Restrict the output to the lines below starting at the one that contains "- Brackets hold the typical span" and ending at the one that contains "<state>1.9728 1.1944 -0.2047", and restate them word for word, both ends included.
• • • •
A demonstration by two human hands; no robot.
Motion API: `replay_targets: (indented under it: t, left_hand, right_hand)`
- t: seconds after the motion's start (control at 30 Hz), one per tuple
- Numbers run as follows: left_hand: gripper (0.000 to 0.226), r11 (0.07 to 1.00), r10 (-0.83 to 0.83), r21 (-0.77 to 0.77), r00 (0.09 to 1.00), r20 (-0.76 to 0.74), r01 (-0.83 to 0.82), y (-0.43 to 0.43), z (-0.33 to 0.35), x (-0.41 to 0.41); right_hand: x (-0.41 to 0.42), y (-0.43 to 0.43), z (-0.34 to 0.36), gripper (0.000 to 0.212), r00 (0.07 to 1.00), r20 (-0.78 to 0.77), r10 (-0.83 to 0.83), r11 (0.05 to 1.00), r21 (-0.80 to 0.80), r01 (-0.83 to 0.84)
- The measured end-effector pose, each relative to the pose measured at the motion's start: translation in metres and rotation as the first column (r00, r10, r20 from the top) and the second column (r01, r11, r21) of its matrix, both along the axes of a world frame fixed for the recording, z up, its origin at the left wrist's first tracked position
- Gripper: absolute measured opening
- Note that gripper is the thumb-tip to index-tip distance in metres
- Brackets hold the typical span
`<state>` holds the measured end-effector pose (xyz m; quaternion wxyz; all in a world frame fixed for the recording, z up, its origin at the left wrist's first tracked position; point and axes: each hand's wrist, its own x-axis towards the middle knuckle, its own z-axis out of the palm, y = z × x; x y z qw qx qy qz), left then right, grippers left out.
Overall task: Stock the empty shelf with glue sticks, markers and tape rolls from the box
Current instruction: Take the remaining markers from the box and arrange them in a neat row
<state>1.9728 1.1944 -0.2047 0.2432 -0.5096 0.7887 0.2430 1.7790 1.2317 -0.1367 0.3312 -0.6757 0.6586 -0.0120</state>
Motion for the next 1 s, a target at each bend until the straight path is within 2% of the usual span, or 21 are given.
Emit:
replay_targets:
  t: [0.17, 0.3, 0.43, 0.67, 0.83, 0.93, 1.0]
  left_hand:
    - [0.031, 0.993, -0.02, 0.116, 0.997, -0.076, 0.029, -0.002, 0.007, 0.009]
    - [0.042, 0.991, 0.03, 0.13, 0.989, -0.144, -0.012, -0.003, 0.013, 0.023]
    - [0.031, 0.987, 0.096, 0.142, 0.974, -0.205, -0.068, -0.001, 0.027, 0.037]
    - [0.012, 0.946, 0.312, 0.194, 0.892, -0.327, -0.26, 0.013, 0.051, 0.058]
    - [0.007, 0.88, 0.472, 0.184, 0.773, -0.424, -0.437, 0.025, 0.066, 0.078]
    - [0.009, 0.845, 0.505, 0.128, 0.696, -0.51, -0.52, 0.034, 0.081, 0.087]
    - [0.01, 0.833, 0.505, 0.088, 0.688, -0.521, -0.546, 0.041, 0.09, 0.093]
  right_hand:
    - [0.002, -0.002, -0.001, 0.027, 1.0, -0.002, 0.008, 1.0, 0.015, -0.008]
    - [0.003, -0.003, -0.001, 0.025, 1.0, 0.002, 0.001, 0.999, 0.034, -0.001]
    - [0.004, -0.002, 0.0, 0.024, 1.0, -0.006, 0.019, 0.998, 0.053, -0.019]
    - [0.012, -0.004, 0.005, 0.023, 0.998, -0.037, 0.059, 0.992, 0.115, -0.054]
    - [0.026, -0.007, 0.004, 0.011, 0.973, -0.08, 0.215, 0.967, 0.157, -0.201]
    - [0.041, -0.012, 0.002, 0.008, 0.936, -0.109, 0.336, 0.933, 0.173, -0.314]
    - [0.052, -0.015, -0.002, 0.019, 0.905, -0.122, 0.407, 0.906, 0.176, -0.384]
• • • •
Task response:
- Brackets hold the typical span
`<state>` holds the measured end-effector pose (xyz m; quaternion wxyz; all in a world frame fixed for the recording, z up, its origin at the left wrist's first tracked position; point and axes: each hand's wrist, its own x-axis towards the middle knuckle, its own z-axis out of the palm, y = z × x; x y z qw qx qy qz), left then right, grippers left out.
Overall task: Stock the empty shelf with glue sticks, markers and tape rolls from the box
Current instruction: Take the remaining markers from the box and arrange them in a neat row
<state>1.9728 1.1944 -0.2047 0.2432 -0.5096 0.7887 0.2430 1.7790 1.2317 -0.1367 0.3312 -0.6757 0.6586 -0.0120</state>

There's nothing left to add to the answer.